▶ [Task] Count up the lines below that hold "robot", then give that count by itself.
#### Listed records ####
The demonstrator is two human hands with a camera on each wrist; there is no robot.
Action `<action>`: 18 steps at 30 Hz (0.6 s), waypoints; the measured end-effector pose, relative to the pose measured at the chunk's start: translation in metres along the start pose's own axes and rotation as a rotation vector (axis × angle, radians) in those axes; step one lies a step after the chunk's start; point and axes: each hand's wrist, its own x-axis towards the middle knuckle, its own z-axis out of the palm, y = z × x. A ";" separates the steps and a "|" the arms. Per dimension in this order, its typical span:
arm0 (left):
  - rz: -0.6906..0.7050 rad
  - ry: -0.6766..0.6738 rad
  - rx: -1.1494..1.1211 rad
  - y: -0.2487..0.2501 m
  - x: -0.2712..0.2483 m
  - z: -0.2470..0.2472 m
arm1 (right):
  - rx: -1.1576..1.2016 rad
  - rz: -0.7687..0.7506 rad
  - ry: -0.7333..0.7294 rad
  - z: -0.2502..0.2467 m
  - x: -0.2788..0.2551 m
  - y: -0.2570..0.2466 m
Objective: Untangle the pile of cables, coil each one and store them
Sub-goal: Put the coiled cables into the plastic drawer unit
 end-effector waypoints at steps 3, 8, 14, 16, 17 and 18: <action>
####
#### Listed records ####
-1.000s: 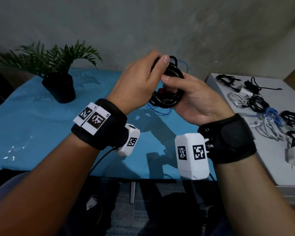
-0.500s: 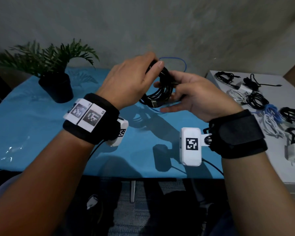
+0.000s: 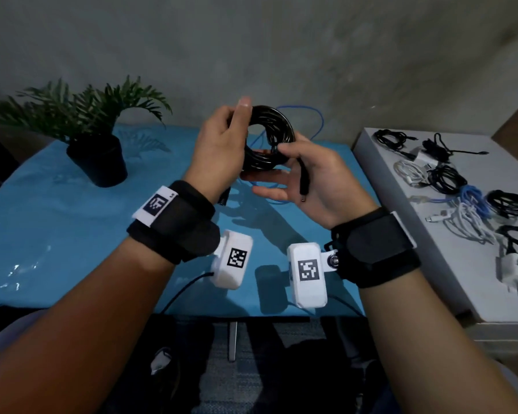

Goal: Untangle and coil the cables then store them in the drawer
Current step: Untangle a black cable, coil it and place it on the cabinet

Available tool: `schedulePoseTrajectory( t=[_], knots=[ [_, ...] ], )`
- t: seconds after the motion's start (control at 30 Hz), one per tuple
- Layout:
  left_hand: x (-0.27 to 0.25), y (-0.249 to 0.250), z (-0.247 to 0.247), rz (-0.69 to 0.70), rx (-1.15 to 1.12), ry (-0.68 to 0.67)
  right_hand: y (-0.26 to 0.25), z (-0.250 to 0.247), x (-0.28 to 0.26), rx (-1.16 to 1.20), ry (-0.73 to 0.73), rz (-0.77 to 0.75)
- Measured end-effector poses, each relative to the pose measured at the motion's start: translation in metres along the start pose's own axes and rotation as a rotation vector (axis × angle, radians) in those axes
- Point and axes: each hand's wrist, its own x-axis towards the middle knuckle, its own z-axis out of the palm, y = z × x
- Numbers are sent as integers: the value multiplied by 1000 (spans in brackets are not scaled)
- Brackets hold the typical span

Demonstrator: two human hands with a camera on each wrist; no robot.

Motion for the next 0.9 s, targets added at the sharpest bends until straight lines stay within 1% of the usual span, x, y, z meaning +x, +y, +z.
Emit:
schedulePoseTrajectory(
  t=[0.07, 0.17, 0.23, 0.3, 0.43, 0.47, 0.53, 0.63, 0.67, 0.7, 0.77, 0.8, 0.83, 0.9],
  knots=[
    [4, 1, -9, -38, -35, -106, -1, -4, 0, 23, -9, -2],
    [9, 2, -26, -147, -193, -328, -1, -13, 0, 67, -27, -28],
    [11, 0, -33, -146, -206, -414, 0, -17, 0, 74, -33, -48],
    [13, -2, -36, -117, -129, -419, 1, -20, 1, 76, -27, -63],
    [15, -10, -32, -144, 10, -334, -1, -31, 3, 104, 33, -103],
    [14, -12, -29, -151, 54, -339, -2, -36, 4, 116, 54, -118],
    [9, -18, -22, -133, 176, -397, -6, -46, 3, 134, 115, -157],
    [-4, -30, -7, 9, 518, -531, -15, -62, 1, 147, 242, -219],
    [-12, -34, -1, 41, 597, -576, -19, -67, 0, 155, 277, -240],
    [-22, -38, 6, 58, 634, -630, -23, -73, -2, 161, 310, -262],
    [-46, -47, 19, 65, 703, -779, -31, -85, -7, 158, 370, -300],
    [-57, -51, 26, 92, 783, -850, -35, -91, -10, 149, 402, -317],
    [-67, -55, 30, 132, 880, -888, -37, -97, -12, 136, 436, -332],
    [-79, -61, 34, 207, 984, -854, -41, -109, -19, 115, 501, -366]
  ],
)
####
▶ [Answer section] 2